[torqueusers] TM improvements

Jeff Squyres jsquyres at open-mpi.org
Tue Dec 6 08:12:24 MST 2005

On Dec 2, 2005, at 9:21 PM, Garrick Staples wrote:

>> I think I see the disconnect between what I am saying and what you  
>> are
>> reporting.  Specifically note that in your example, pbsdsh did *not*
>> report "executable not found" -- it just said that the task exited  
>> with
>> status 254.
> But that is precisely what 254 means.  It means the final exec()  
> failed.
> You can poll for that.

Gotcha.  What exactly is 254?  Is it an Exxxx errno code that I can  
compare to?  If not, is there a documented list of the codes that I  
can compare against?

>> 1. tm_obit() is supposed to notify you when a task dies.  But if  
>> it was
>> never successfully launched in the first place, how could it die?
> But the task was successfully launched!
> The "task" isn't the process you are executing.  It is all of the  
> moving
> parts in MOM required to manage remote processes.
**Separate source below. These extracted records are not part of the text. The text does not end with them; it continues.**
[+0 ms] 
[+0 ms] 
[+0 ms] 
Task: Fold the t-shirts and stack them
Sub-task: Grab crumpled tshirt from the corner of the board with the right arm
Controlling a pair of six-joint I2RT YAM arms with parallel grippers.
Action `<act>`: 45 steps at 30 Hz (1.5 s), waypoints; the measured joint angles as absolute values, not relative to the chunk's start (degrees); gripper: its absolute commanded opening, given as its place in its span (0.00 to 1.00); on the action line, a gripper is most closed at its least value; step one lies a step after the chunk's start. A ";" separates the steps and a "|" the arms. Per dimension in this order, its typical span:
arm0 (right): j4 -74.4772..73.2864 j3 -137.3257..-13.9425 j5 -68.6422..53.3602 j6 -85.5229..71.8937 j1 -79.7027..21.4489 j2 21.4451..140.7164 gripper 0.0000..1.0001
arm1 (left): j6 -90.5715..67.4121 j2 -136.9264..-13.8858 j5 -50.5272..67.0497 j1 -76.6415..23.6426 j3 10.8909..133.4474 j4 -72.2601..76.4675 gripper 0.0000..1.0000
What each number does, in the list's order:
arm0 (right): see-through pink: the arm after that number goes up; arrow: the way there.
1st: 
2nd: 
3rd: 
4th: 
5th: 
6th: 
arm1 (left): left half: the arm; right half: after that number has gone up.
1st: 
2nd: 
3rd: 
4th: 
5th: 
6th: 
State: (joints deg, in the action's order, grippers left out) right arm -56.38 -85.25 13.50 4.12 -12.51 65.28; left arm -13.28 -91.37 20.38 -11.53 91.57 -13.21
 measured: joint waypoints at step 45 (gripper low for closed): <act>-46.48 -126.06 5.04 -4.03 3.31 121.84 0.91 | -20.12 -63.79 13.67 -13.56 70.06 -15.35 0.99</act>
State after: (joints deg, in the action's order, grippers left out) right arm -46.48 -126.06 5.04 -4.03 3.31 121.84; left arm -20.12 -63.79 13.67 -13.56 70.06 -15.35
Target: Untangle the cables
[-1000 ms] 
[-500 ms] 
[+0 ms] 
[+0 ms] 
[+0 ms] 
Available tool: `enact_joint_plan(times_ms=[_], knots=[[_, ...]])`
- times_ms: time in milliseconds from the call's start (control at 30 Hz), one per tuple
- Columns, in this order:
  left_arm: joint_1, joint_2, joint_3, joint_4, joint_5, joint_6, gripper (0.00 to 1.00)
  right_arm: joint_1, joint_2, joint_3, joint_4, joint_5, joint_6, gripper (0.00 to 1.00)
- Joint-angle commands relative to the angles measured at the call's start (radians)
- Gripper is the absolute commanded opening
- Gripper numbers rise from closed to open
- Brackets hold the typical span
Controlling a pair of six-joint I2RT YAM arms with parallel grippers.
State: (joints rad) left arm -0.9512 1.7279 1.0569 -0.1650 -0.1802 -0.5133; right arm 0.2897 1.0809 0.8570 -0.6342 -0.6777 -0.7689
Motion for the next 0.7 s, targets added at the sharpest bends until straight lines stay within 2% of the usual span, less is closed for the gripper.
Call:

Ok, I can see your point here -- I did not make that distinction when  
I read the documentation (and the point is not explicitly made  
anywhere I can see).

>> 2. MPI makes the distinction in MPI_COMM_SPAWN between failing to
>> launch the desired application and dying after the launch.
>> Specifically, if the desired application fails to launch,
>> MPI_COMM_SPAWN will return the error, not something else later.
> This is because MPI has the convienence of having a feedback  
> mechanism.
> When you have child processes telling you they've started, it makes
> it easy to know  they were exec()'d.

Although I think you're referring to the MPI_INIT rendezvous, a) note  
that not all environments use a rendezvous during MPI_INIT, and b) TM  
has a feedback mechanism, too -- your MOM communications (it's not  
the same as the MPI_INIT rendezvous, but it *is* a feedback system).   
Ok, I'm splitting hairs here :-) -- my main point is that not all  
environments require a rendezvous during MPI_INIT.  So we can't use  
that as guarantee to know that processes have launched.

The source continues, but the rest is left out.